§ What the task requires: Pull every line with "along" from the material.

________________________

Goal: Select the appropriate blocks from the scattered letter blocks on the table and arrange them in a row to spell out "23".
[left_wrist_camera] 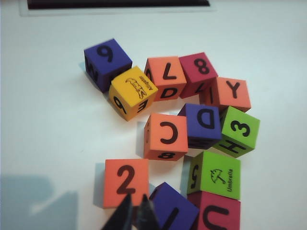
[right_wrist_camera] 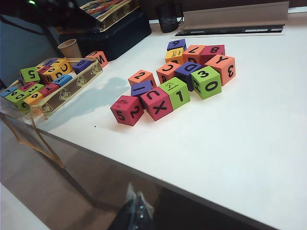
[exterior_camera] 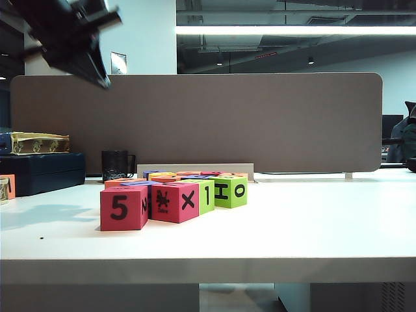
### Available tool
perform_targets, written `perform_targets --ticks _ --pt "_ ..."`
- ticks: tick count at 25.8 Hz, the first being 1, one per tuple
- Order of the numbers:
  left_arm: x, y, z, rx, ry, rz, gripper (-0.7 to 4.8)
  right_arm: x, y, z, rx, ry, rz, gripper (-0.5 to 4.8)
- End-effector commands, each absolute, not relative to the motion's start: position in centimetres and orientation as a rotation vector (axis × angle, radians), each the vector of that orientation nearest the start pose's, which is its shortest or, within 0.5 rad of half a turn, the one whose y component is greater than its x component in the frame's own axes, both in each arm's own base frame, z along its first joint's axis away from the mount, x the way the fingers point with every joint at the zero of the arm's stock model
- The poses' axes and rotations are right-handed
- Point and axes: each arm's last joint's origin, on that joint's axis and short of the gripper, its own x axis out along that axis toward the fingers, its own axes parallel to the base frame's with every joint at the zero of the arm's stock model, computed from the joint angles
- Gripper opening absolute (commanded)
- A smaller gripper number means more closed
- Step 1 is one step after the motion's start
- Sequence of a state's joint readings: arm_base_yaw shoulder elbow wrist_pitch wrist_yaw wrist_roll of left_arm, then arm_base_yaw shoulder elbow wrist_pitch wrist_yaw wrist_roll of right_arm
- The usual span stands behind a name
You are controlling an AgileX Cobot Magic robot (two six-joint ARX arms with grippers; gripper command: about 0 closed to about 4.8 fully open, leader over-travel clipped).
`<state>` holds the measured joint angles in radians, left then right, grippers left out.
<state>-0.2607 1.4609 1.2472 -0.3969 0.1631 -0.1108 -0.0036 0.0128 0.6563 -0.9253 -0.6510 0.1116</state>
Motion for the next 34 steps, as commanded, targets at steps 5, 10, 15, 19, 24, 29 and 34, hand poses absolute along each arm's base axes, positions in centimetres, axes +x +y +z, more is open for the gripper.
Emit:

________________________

§ Answer to this problem:
- End-effector commands, each absolute, not relative to the motion's start: position in centimetres and orientation as a rotation vector (axis × angle, radians), each the vector of that orientation nearest the start pose's, which is its shortest or, within 0.5 rad of half a turn, the one whose y component is greater than its x component in the frame's own axes, both in each arm's own base frame, z along its first joint's axis away from the mount, x the way the fingers point with every joint at the zero of the arm's stock model
- Point and axes: each arm's last joint's origin, on that joint's axis and short of the gripper, its own x axis out along that axis toward the fingers, its own axes parallel to the base frame's with every joint at the zero of the arm's stock model, computed from the joint angles
Motion for the next 34 steps, as commanded, targets at steps 5, 10, 15, 19, 24, 29 and 34, hand poses absolute along each arm's base axes, positions in centimetres, axes +x +y +z, more is open for the gripper.

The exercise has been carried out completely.